**INSTRUCTIONS TO FOLLOW**.
Take every line of the material and reproduce it exactly.
========
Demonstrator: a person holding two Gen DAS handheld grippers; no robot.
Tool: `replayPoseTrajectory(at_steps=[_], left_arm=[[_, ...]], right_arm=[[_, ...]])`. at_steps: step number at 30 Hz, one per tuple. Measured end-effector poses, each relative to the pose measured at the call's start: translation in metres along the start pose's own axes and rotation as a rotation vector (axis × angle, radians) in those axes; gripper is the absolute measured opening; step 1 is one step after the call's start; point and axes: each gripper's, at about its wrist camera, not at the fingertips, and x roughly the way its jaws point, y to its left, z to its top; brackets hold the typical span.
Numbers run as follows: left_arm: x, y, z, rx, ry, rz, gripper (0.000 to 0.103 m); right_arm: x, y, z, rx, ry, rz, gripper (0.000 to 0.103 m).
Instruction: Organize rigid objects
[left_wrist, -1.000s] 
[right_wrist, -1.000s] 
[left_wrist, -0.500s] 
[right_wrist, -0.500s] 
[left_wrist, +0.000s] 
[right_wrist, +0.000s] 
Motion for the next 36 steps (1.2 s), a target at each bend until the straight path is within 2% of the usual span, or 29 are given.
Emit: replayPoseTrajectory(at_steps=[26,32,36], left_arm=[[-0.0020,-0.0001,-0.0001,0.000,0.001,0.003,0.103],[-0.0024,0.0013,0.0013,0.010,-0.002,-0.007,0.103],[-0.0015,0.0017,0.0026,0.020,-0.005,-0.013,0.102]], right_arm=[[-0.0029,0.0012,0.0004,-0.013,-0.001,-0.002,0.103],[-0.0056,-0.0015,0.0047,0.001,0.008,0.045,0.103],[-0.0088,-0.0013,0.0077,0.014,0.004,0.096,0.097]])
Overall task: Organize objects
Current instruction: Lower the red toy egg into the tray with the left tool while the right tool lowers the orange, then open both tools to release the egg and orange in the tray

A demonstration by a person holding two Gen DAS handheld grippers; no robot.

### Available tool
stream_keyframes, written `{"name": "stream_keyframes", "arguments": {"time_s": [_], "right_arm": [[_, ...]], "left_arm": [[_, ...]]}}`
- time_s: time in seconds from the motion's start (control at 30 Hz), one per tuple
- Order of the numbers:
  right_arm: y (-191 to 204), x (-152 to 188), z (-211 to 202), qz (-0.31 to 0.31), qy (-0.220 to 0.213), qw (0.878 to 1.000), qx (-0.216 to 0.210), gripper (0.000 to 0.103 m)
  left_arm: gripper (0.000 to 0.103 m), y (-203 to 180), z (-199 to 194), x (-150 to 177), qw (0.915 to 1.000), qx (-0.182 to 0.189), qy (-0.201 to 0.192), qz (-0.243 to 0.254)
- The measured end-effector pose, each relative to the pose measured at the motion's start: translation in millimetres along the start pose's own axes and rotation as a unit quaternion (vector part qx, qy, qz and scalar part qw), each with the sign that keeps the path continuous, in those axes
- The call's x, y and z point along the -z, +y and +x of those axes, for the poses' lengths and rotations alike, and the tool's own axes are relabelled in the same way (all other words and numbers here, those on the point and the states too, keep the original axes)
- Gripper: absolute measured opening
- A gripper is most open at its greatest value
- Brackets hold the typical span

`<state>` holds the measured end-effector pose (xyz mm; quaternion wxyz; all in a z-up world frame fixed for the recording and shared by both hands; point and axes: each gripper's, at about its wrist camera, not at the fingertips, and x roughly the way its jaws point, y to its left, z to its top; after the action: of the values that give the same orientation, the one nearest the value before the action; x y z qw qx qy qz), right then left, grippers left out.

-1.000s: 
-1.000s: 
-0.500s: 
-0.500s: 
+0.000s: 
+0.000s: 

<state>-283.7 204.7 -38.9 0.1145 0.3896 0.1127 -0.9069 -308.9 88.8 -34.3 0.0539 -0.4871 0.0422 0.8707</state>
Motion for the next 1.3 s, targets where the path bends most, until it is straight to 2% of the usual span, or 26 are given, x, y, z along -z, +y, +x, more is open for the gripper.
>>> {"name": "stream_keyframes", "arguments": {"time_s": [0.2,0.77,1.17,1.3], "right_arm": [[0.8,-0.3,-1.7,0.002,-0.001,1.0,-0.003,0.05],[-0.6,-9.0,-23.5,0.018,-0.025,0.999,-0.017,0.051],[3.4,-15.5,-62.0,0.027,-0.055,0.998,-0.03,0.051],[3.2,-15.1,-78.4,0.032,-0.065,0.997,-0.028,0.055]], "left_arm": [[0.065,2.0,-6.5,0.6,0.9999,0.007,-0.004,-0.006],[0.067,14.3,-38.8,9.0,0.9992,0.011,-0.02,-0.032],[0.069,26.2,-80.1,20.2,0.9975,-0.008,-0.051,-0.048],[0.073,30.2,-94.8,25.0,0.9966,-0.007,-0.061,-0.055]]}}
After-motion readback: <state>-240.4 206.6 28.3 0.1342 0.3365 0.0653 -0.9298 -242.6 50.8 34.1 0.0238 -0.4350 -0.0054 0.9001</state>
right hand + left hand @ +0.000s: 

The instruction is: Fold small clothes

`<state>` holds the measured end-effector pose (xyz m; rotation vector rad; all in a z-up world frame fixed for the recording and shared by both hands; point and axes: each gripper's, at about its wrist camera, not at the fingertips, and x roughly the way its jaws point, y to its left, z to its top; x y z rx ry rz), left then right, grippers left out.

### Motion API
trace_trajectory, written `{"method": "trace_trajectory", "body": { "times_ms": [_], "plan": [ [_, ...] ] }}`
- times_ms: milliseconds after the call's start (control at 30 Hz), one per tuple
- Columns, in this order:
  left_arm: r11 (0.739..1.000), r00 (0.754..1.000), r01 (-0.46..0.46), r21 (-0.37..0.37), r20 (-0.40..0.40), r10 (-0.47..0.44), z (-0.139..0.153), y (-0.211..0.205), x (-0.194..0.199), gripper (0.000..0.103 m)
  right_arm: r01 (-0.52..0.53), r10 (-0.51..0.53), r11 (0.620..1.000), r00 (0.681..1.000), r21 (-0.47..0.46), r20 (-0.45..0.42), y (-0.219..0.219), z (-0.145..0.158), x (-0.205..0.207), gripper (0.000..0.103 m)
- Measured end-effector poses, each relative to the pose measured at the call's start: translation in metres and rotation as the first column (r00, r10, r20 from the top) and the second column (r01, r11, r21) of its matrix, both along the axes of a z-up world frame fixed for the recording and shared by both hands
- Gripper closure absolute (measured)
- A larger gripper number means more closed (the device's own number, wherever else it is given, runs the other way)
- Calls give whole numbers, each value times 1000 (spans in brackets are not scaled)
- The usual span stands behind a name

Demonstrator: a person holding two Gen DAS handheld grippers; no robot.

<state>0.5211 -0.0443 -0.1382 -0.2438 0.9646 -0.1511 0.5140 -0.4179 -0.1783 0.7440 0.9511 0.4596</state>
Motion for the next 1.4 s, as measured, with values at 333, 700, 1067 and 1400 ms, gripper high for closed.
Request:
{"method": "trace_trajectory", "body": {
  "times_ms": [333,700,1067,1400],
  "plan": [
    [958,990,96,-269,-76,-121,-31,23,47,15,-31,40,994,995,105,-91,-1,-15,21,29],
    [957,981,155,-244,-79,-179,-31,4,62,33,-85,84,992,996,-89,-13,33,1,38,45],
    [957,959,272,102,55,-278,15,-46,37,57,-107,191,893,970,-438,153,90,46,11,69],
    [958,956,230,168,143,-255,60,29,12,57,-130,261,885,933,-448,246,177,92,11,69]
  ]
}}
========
**EXERCISE RESPONSE**.
Demonstrator: a person holding two Gen DAS handheld grippers; no robot.
Tool: `replayPoseTrajectory(at_steps=[_], left_arm=[[_, ...]], right_arm=[[_, ...]])`. at_steps: step number at 30 Hz, one per tuple. Measured end-effector poses, each relative to the pose measured at the call's start: translation in metres along the start pose's own axes and rotation as a rotation vector (axis × angle, radians) in those axes; gripper is the absolute measured opening; step 1 is one step after the call's start; point and axes: each gripper's, at about its wrist camera, not at the fingertips, and x roughly the way its jaws point, y to its left, z to its top; brackets hold the typical span.
Numbers run as follows: left_arm: x, y, z, rx, ry, rz, gripper (0.000 to 0.103 m); right_arm: x, y, z, rx, ry, rz, gripper (0.000 to 0.103 m).
Instruction: Organize rigid objects
[left_wrist, -1.000s] 
[right_wrist, -1.000s] 
[left_wrist, -0.500s] 
[right_wrist, -0.500s] 
[left_wrist, +0.000s] 
[right_wrist, +0.000s] 
Motion for the next 36 steps (1.2 s), a target at each bend until the straight path is within 2% of the usual span, or 29 are given.
Emit: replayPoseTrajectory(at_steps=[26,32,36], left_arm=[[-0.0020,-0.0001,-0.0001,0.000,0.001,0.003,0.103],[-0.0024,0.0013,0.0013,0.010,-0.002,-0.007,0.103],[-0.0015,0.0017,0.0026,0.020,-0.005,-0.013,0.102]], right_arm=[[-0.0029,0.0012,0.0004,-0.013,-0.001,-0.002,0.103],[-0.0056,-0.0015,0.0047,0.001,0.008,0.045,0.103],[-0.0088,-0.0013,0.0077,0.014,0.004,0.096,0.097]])
Overall task: Organize objects
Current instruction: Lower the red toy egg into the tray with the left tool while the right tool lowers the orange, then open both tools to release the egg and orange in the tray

A demonstration by a person holding two Gen DAS handheld grippers; no robot.

### Available tool
stream_keyframes, written `{"name": "stream_keyframes", "arguments": {"time_s": [_], "right_arm": [[_, ...]], "left_arm": [[_, ...]]}}`
- time_s: time in seconds from the motion's start (control at 30 Hz), one per tuple
- Order of the numbers:
  right_arm: y (-191 to 204), x (-152 to 188), z (-211 to 202), qz (-0.31 to 0.31), qy (-0.220 to 0.213), qw (0.878 to 1.000), qx (-0.216 to 0.210), gripper (0.000 to 0.103 m)
  left_arm: gripper (0.000 to 0.103 m), y (-203 to 180), z (-199 to 194), x (-150 to 177), qw (0.915 to 1.000), qx (-0.182 to 0.189), qy (-0.201 to 0.192), qz (-0.243 to 0.254)
- The measured end-effector pose, each relative to the pose measured at the motion's start: translation in millimetres along the start pose's own axes and rotation as a unit quaternion (vector part qx, qy, qz and scalar part qw), each with the sign that keeps the path continuous, in those axes
- The call's x, y and z point along the -z, +y and +x of those axes, for the poses' lengths and rotations alike, and the tool's own axes are relabelled in the same way (all other words and numbers here, those on the point and the states too, keep the original axes)
- Gripper: absolute measured opening
- A gripper is most open at its greatest value
- Brackets hold the typical span

`<state>` holds the measured end-effector pose (xyz mm; quaternion wxyz; all in a z-up world frame fixed for the recording and shared by both hands; point and axes: each gripper's, at about its wrist camera, not at the fingertips, and x roughly the way its jaws point, y to its left, z to its top; after the action: of the values that give the same orientation, the one nearest the value before the action; x y z qw qx qy qz), right then left, grippers left out.

-1.000s: 
-1.000s: 
-0.500s: 
-0.500s: 
+0.000s: 
+0.000s: 

<state>-283.7 204.7 -38.9 0.1145 0.3896 0.1127 -0.9069 -308.9 88.8 -34.3 0.0539 -0.4871 0.0422 0.8707</state>
Motion for the next 1.3 s, targets where the path bends most, until it is straight to 2% of the usual span, or 26 are given, x, y, z along -z, +y, +x, more is open for the gripper.
>>> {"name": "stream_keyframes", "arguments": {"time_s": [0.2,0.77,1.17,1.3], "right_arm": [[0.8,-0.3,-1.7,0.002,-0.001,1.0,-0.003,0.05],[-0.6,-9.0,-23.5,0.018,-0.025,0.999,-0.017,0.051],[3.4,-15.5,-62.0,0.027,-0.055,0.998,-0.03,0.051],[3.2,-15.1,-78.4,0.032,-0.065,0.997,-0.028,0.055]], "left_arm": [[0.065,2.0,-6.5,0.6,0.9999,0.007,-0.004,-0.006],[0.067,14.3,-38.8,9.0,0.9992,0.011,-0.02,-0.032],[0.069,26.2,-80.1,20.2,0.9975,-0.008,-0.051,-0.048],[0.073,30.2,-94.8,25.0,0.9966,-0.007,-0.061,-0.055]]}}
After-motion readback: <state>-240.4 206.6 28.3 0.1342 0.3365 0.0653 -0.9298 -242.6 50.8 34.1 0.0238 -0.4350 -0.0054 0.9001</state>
right hand + left hand @ +0.000s: 

The instruction is: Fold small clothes

`<state>` holds the measured end-effector pose (xyz m; rotation vector rad; all in a z-up world frame fixed for the recording and shared by both hands; point and axes: each gripper's, at about its wrist camera, not at the fingertips, and x roughly the way its jaws point, y to its left, z to its top; x y z rx ry rz), left then right, grippers left out.

### Motion API
trace_trajectory, written `{"method": "trace_trajectory", "body": { "times_ms": [_], "plan": [ [_, ...] ] }}`
- times_ms: milliseconds after the call's start (control at 30 Hz), one per tuple
- Columns, in this order:
  left_arm: r11 (0.739..1.000), r00 (0.754..1.000), r01 (-0.46..0.46), r21 (-0.37..0.37), r20 (-0.40..0.40), r10 (-0.47..0.44), z (-0.139..0.153), y (-0.211..0.205), x (-0.194..0.199), gripper (0.000..0.103 m)
  right_arm: r01 (-0.52..0.53), r10 (-0.51..0.53), r11 (0.620..1.000), r00 (0.681..1.000), r21 (-0.47..0.46), r20 (-0.45..0.42), y (-0.219..0.219), z (-0.145..0.158), x (-0.205..0.207), gripper (0.000..0.103 m)
- Measured end-effector poses, each relative to the pose measured at the call's start: translation in metres and rotation as the first column (r00, r10, r20 from the top) and the second column (r01, r11, r21) of its matrix, both along the axes of a z-up world frame fixed for the recording and shared by both hands
- Gripper closure absolute (measured)
- A larger gripper number means more closed (the device's own number, wherever else it is given, runs the other way)
- Calls give whole numbers, each value times 1000 (spans in brackets are not scaled)
- The usual span stands behind a name

Demonstrator: a person holding two Gen DAS handheld grippers; no robot.

<state>0.5211 -0.0443 -0.1382 -0.2438 0.9646 -0.1511 0.5140 -0.4179 -0.1783 0.7440 0.9511 0.4596</state>
Motion for the next 1.4 s, as measured, with values at 333, 700, 1067 and 1400 ms, gripper high for closed.
Request:
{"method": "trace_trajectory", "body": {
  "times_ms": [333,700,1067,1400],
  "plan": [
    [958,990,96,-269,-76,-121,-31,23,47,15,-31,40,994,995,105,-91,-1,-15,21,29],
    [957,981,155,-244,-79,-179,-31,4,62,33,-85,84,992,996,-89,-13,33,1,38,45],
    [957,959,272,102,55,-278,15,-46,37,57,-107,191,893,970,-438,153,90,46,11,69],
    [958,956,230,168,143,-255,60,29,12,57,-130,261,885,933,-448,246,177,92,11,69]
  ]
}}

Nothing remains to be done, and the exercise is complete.